Au Royaume-Uni, les salaires ont stagné alors que le coût de la vie s’est envolé. Le parti travailliste nouvellement élu a déçu ses partisans en ne levant pas d’impôts sur les très riches et en suivant plus ou moins les politiques néolibérales qui cherchent la croissance économique à tout prix. Comme le soulignent les auteurs, la croissance ne devrait pas être un but en soi. Ce qui importe, c’est de savoir où est dépensé l’argent.
G. Monbiot et P. Hutchinson ont l’art de décrire simplement les dommages causés par le néolibéralisme à notre bien-être, celui de l’humanité et de la planète, depuis de nombreuses années. Le néolibéralisme a favorisé « un intérêt personnel et un égocentrisme extrême, ainsi qu’une tendance générale à des politiques plus autoritaires » (voir les mesures prises à l’encontre des immigrants dans des pays où ils étaient auparavant les bienvenus). Aujourd’hui, « seuls 20 % des habitants de la planète vivent dans des sociétés pleinement libres et démocratiques. »
Le néolibéralisme a rendu les gens plus repliés sur eux-mêmes et plus isolationnistes. Mais les auteurs insistent sur le fait que « notre bien-être psychologique et économique dépend de nos liens avec les autres […]. Nous sommes solidaires ou nous nous effondrons. »
De manière caractéristique et attrayante, le livre se termine par trois histoires possibles, ou plutôt une histoire de base avec des variantes : « En politique, il existe un schéma de base utilisé encore et encore en raison de son énorme pouvoir narratif. Nous l’appelons l’histoire de la restauration. Le désordre affecte la Terre, causé par des forces puissantes et néfastes œuvrant contre les intérêts de l’humanité. Mais le ou les héros se lèveront et se révolteront contre ce désordre, ils se battront contre ces forces puissantes et, contre toute attente, sortiront victorieux pour rétablir l’harmonie sur Terre. »

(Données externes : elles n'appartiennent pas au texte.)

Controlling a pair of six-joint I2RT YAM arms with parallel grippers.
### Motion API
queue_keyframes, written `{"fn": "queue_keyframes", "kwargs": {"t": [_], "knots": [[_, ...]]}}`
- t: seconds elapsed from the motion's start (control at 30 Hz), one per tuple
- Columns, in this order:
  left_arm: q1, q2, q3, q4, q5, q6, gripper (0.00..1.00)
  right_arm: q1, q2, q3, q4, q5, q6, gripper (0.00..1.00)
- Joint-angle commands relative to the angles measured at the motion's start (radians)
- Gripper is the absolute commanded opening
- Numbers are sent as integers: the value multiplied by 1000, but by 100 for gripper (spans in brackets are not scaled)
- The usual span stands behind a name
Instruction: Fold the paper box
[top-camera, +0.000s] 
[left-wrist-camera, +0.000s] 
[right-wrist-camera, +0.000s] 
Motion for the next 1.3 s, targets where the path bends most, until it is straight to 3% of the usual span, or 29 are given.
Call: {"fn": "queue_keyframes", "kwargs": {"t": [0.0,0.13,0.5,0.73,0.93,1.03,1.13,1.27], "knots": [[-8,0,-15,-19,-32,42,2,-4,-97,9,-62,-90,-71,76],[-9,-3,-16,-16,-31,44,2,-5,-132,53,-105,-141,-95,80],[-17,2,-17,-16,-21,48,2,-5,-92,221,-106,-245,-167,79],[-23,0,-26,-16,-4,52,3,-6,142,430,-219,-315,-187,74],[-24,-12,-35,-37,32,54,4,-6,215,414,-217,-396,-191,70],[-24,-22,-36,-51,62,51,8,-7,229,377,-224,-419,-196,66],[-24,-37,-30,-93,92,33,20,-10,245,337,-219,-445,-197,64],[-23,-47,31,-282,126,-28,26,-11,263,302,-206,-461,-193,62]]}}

Pendant quelques décennies, l’Etat-providence a été considéré comme le héros, suivant les idées de John Maynard Keynes, et « l’harmonie sur le territoire » a été rétablie en « dépensant l’argent public pour les biens et services publics… ».
Mais, à partir des années 1970, Milton Friedman et d’autres ont présenté une autre version de l’histoire : les forces néfastes étaient celles d’un « Etat autoritaire et dominateur qui écrasait l’initiative individuelle. » Mais l’entrepreneur épris de liberté, par le biais du ruissellement, rétablirait l’harmonie.
Jusqu’à présent, les opposants au néolibéralisme n’ont pas réussi à présenter un nouveau récit de la restauration. Les auteurs proposent la leur : la politique de l’appartenance, c’est-à-dire un nouveau mode d’appartenance pour contrer la croissance du fascisme, qui fait également appel au besoin d’appartenir. La nouvelle histoire, lorsque « le désordre afflige la Terre », a de nouveaux héros : « les gens ordinaires », qui combattront les forces néfastes en « construisant des communautés riches, engageantes, collaboratives, inclusives et généreuses. Ce faisant, nous rétablirons l’harmonie sur la Terre. »
1. La doctrine invisible : l’histoire secrète du néolibéralisme (et comment il en est arrivé à contrôler nos vies), Editions du Faubourg (2025)
2. L’astrologie ésotérique parle de cycles astrologiques d’environ deux mille ans, chacun apportant des énergies spécifiques. L’ère des Poissons a été inaugurée par le Christ à Jérusalem et mettait l’accent sur l’idéalisme individuel. La nouvelle ère du Verseau, dans laquelle nous entrons actuellement, est essentiellement celle de la conscience de groupe, avec une énergie beaucoup plus pragmatique et pratique.
Auteur : Phyllis Creme, collaboratrice de Share International qui vit à Londres (Royaume-Uni). Elle était l’épouse de Benjamin Creme.